ISLAMABAD, March 8 (NNN-AGENCIES) — Pakistan has detained more than 100 suspected militants, the country’s interior ministry said, amid an ongoing crackdown on extremist groups prompted by weeks of high tension with neighbouring India.
Members of two Pakistani militant groups accused of attacks on Indian soil were targeted in the operation, which was announced Monday following an insurgent attack in the disputed Himalayan region of Kashmir that killed 40 Indian paramilitaries last month.
“Law enforcement agencies have taken 121 people under preventive detention as of today,” the interior ministry said in a statement.
A government official said that security forces detained members of Jaish-e-Mohammad (JeM), which claimed responsibility for the February suicide attack, and UN-listed terrorist organisation Jamaat-ud-Dawa (JuD).

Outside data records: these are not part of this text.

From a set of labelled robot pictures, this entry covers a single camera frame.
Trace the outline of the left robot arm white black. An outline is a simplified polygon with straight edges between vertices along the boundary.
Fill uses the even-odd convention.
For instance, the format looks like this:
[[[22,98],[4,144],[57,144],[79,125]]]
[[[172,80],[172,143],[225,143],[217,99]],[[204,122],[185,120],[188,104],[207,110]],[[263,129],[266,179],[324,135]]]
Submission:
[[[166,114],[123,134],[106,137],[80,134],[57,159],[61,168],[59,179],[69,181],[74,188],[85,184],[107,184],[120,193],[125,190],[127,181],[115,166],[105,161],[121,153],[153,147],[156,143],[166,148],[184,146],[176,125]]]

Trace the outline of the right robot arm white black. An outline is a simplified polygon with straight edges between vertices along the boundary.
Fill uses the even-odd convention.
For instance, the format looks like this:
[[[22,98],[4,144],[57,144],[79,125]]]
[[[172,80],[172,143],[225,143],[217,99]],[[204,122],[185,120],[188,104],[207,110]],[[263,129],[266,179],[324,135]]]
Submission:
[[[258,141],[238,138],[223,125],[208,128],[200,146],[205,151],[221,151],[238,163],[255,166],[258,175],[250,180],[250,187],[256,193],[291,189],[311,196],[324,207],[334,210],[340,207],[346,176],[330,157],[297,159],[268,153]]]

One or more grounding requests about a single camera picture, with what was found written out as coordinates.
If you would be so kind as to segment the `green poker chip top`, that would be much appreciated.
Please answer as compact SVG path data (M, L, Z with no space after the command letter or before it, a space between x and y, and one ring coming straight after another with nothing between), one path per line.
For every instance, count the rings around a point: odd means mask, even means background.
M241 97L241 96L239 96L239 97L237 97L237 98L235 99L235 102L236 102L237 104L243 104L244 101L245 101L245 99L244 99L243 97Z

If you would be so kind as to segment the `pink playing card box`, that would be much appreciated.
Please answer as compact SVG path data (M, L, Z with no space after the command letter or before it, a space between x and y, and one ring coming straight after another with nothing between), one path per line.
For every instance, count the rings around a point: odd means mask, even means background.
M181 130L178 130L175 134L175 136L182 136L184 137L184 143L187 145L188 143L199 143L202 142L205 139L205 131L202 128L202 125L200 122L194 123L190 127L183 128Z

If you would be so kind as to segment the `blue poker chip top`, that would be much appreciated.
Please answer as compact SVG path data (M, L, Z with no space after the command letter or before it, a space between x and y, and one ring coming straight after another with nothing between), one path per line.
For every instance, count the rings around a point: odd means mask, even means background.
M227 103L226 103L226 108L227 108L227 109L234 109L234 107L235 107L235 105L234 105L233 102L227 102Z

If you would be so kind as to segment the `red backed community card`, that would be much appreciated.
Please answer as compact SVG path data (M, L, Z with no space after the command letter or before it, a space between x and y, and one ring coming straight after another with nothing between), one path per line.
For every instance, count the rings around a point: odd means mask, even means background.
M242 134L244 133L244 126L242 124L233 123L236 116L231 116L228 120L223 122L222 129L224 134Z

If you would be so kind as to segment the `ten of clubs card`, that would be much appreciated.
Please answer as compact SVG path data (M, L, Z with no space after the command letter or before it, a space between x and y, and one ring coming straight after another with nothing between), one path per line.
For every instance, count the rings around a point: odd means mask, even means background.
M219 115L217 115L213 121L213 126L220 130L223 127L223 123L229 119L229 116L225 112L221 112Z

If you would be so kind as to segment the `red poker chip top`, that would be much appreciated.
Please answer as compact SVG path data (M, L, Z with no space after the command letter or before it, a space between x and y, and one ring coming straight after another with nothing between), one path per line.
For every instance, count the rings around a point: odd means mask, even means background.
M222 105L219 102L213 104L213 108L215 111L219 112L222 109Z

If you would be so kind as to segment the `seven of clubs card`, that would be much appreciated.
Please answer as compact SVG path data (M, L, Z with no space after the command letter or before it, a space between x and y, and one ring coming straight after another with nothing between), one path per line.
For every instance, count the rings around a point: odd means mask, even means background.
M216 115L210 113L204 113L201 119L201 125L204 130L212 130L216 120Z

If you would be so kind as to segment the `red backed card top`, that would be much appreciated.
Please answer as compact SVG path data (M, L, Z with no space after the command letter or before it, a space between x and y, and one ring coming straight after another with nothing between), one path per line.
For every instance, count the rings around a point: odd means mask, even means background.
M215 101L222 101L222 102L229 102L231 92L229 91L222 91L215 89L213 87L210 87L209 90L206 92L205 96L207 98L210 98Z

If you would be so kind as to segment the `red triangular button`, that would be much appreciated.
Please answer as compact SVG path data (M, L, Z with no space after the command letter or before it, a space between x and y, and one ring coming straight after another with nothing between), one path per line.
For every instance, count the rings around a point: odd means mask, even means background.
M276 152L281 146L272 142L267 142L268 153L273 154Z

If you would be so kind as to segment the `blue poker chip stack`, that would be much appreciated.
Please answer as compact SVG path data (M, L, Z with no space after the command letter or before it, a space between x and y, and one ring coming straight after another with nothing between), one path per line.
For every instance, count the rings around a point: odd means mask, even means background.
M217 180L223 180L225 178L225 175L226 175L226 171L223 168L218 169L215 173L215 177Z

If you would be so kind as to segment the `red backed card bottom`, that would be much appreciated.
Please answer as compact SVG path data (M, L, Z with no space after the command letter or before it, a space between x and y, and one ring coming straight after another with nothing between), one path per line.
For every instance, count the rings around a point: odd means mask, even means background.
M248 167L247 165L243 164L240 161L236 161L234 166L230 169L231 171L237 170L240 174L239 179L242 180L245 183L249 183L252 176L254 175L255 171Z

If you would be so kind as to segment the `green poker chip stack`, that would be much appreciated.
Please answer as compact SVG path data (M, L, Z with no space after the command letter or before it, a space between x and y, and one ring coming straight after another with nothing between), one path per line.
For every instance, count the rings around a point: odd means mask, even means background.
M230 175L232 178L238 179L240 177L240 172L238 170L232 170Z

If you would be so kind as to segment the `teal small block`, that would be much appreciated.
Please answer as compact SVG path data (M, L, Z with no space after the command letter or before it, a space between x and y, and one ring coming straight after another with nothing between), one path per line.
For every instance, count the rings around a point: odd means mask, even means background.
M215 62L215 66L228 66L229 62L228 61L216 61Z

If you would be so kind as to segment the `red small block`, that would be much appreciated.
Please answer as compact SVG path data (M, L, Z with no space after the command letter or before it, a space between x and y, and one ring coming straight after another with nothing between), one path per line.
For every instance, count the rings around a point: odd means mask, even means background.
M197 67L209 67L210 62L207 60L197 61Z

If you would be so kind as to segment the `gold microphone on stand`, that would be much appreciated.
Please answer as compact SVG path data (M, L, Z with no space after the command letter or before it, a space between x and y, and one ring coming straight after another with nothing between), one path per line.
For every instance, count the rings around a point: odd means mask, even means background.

India says JuD is a front for the militant Lashkar-e-Taiba (LeT) group, which it accuses of carrying out the 2008 Mumbai terror attacks which killed more than 160 people.
JuD leader Hafiz Saeed is wanted by the US but has largely operated freely in Pakistan in the past, despite a US$10 million US bounty on his head.
Nearly 200 religious schools, along with several hospitals and other charitable organisations run by the militant groups, have been seized and their operations turned over to provincial governments, the interior ministry said.
The crackdown was part of an ongoing drive against proscribed organisations and not conducted under pressure from India, interior minister Shehryar Afridi claimed on Tuesday.
Last month’s suicide bomb attack in Indian Kashmir spurred tit-for-tat air raids between India and Pakistan, igniting fears of an all-out conflict as world powers pleaded for restraint.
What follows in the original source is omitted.